First of all, do you want to be M or not? Simple as that.

If you want to be M, stop going onto the hookup sites. You're lonely, have no self-esteem right now and feel the need for validation from someone else right now. Understandable. But it's not right. It's not fair to you and it's definitely not fair to the girl you might hookup with because you aren't emotionally ready.

Second, your sitch isn't the first one to involve another person. A marriage can heal from this, BUT it has to start with you. You've only been at this a month and you think it's hard. From what I've seen, you haven't done any of the hard work.
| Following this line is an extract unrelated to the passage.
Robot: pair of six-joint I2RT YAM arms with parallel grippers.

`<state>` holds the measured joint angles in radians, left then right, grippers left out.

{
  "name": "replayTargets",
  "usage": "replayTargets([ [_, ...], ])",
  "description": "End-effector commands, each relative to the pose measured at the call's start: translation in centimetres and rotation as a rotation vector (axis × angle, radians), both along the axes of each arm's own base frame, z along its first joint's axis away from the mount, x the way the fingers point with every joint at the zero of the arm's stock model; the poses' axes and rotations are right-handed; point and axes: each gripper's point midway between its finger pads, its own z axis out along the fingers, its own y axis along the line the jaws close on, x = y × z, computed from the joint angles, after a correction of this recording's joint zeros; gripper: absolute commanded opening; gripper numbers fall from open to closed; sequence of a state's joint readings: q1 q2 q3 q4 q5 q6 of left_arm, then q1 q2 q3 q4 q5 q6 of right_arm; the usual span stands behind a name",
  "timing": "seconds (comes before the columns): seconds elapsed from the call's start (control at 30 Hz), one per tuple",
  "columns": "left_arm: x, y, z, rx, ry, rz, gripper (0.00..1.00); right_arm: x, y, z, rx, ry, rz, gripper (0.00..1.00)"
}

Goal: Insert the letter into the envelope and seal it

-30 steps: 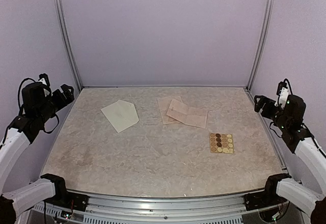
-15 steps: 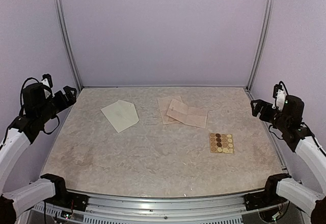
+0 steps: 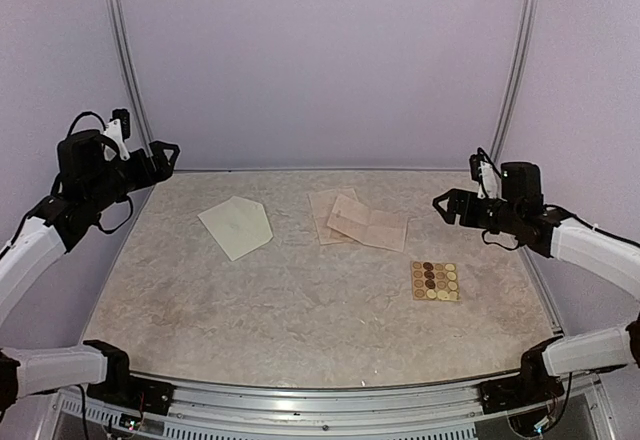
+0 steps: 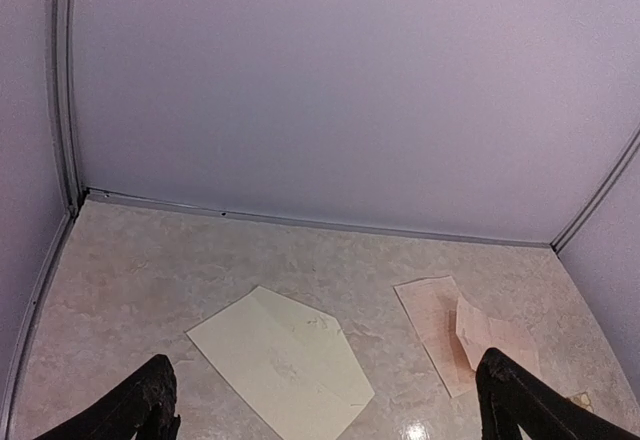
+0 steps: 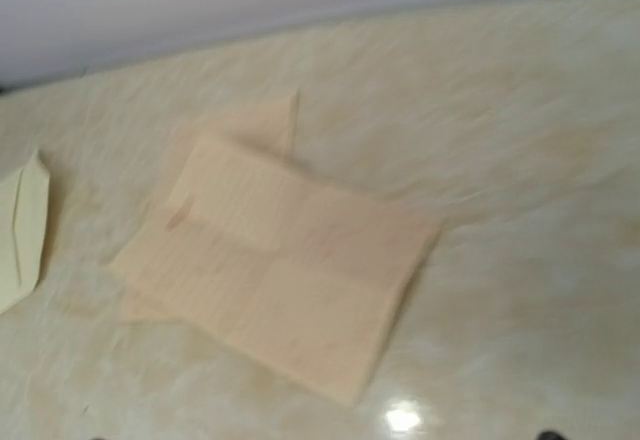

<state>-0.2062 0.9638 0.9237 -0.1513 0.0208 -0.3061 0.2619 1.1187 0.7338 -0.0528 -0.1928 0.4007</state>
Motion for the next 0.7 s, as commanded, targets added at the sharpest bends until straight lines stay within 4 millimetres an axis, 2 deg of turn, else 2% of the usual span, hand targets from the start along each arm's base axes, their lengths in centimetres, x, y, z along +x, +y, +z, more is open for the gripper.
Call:
replayTargets([
  [0.0, 0.7, 1.1, -0.6, -0.007, -0.022, 0.003, 0.99, 2.3, 3.9, -0.9, 0.018, 0.049, 0.036, 0.86],
  [0.13, 0.4, 4.1, -1.9, -0.044, -0.007, 0.074, 0.99, 5.0, 6.4, -3.3, 0.002, 0.117, 0.049, 0.79],
  [0.23, 0.2, 4.9, -1.2, -0.051, -0.025, 0.085, 0.99, 6.9, 7.6, -6.0, 0.003, 0.189, 0.048, 0.75],
  [0.3, 0.1, 5.6, -1.1, -0.054, -0.03, 0.1, 0.99, 8.2, 8.8, -6.7, 0.001, 0.202, 0.062, 0.74],
  [0.4, 0.1, 6.6, -1.3, -0.068, -0.023, 0.124, 0.99, 8.8, 11.8, -7.9, -0.056, 0.209, 0.138, 0.74],
  [0.53, 0.5, 6.4, -2.1, -0.084, 0.006, 0.103, 0.99, 9.2, 15.8, -9.5, -0.227, 0.191, 0.187, 0.78],
  [0.67, 0.9, 6.2, -2.8, -0.093, 0.03, 0.094, 0.99, 9.3, 18.8, -11.5, -0.398, 0.182, 0.21, 0.82],
])
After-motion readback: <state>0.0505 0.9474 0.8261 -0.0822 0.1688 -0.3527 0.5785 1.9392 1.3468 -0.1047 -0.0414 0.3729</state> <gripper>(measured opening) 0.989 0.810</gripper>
"I read through the divorce busting book. Have no use for it now. My wife is a therapist thinking I might give it to her to use for work. Good idea or bad one?"

If you think the DB book is just for saving your M, you've missed the whole point of it. It's about saving you first and a guide to how you should be living. It's not a step by step playbook to manipulate your W into coming back into a situation that hasn't changed.

If you're truly done, why bother asking if it's a good idea or not to give it to her?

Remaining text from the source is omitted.